#### EXERCISE PROMPT
Look through the lines below and extract each one that contains "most".

Data extracted from a collection
####################

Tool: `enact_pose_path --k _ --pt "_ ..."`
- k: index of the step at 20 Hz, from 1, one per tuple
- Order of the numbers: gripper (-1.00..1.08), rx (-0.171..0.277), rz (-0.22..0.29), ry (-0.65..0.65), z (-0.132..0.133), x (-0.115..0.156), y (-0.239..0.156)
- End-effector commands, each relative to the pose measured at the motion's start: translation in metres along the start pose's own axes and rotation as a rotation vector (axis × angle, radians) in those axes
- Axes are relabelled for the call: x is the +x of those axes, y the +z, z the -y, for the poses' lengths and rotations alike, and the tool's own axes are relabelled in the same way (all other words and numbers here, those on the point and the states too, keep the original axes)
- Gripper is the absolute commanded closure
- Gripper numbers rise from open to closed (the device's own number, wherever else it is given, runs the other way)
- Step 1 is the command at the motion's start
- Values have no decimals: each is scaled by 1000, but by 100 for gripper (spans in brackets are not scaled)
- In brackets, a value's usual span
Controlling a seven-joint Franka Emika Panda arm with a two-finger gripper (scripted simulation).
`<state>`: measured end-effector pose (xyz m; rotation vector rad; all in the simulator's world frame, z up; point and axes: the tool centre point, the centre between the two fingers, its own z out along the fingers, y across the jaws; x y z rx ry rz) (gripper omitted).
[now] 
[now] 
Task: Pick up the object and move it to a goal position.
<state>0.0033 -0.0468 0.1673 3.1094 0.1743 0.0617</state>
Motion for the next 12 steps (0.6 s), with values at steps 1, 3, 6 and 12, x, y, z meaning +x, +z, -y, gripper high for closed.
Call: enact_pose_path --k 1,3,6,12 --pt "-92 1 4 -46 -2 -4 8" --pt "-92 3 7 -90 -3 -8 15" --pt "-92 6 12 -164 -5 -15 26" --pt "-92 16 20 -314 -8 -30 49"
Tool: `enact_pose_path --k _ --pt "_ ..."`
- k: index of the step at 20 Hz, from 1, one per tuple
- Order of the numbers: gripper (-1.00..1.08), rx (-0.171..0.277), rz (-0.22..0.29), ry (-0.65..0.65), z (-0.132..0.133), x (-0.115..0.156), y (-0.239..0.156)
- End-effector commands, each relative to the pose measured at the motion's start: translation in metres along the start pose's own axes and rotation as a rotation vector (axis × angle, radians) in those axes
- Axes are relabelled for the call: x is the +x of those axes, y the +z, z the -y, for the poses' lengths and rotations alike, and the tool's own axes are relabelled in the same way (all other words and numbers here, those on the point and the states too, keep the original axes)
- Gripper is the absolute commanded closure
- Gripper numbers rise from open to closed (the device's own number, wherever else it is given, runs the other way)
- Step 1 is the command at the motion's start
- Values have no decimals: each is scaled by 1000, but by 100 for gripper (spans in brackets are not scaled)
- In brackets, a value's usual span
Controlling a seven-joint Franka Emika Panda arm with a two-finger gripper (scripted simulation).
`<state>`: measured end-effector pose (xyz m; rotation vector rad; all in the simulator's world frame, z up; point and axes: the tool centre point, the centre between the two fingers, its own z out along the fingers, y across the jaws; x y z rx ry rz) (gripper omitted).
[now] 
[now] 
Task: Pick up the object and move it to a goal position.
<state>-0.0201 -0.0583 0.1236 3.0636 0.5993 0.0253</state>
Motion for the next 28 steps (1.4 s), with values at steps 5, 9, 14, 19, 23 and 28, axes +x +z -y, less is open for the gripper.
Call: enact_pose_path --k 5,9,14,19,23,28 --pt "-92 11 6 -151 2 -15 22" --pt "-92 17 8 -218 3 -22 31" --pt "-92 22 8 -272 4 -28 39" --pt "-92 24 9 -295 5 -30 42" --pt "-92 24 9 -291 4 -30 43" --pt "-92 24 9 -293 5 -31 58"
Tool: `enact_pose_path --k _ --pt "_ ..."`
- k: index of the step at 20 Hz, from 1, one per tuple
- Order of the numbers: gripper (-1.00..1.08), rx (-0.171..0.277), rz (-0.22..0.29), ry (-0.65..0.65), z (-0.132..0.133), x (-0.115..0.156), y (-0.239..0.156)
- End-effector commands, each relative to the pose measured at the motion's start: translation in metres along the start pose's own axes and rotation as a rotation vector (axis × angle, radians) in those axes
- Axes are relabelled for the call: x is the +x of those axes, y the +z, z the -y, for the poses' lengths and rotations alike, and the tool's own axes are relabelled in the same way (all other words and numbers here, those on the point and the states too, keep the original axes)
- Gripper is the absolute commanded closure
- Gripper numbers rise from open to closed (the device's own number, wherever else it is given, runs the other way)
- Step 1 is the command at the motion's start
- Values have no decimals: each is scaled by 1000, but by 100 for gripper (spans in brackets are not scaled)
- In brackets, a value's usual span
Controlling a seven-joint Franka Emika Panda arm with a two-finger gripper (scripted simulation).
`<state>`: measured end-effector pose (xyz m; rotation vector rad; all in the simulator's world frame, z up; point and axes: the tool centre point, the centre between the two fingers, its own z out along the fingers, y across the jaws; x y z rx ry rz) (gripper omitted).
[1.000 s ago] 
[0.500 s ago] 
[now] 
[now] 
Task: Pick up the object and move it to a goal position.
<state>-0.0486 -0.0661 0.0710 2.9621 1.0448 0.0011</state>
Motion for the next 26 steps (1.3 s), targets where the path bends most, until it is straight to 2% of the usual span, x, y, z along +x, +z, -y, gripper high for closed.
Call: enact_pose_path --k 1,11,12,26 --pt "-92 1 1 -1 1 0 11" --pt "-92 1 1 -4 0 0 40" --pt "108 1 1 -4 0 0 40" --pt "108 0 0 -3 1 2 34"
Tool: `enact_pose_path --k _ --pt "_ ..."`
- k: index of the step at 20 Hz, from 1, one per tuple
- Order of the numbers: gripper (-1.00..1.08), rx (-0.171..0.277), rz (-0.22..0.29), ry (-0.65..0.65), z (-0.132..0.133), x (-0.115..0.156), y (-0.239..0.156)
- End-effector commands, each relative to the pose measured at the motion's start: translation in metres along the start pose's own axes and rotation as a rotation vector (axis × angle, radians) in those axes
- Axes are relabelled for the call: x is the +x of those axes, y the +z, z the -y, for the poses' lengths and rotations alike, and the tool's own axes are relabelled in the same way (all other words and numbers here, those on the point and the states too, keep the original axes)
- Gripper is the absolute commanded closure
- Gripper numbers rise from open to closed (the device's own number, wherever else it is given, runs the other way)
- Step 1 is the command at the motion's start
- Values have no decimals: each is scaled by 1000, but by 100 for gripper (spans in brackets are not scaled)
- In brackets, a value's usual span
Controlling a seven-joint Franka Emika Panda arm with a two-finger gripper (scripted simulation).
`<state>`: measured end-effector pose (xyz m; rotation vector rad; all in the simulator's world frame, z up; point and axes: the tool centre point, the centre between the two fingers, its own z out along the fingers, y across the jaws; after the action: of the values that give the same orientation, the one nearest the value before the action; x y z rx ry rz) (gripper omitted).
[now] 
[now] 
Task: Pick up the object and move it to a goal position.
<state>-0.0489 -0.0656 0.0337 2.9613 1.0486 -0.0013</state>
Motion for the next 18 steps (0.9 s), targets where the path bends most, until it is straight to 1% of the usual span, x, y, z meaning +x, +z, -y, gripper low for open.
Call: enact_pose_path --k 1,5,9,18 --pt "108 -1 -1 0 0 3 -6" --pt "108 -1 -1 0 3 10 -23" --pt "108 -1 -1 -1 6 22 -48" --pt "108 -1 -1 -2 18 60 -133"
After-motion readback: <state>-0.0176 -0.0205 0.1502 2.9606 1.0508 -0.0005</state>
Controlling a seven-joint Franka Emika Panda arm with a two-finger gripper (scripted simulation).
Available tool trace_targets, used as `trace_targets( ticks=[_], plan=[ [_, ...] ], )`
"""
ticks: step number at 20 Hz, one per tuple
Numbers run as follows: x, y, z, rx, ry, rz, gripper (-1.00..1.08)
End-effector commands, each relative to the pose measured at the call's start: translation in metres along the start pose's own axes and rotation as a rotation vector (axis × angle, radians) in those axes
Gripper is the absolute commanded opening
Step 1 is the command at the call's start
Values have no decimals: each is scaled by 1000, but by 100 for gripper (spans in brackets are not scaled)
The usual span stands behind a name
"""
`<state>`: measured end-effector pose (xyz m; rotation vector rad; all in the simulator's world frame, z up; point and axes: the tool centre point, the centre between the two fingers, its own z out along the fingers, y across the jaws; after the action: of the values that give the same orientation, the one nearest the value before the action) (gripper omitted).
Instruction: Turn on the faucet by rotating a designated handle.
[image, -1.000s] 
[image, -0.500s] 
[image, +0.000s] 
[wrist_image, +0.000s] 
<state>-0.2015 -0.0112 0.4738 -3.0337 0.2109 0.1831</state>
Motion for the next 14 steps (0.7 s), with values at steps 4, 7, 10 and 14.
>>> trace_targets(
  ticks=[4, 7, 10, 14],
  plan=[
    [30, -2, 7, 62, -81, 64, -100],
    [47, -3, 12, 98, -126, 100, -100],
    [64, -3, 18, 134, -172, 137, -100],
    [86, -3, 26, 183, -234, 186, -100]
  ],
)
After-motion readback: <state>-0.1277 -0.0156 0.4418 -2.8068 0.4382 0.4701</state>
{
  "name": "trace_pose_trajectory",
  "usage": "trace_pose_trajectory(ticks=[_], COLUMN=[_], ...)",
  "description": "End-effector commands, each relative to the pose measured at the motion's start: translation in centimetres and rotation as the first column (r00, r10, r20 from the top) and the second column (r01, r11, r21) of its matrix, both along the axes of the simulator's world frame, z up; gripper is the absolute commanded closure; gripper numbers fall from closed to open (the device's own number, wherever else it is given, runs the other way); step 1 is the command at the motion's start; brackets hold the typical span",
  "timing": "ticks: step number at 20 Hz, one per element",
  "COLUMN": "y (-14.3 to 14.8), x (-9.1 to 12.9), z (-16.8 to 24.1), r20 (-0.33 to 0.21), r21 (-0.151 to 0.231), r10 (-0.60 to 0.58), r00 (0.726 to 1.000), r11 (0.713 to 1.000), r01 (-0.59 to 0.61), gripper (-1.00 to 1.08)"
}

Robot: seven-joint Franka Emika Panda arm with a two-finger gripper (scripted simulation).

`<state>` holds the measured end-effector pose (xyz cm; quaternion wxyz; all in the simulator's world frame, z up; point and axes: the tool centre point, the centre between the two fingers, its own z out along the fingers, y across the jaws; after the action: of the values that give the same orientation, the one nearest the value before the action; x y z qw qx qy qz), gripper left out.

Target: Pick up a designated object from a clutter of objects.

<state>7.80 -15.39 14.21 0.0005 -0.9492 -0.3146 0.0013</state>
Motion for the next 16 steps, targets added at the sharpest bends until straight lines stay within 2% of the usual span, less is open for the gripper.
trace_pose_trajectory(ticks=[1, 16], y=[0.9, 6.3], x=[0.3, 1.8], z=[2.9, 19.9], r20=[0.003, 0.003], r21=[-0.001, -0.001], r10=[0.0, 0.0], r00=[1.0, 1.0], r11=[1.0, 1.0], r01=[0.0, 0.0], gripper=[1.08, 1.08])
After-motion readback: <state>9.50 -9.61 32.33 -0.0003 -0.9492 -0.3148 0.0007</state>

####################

#### EXERCISE RESULT
Motion for the next 26 steps (1.3 s), targets where the path bends most, until it is straight to 2% of the usual span, x, y, z along +x, +z, -y, gripper high for closed.
Motion for the next 18 steps (0.9 s), targets where the path bends most, until it is straight to 1% of the usual span, x, y, z meaning +x, +z, -y, gripper low for open.

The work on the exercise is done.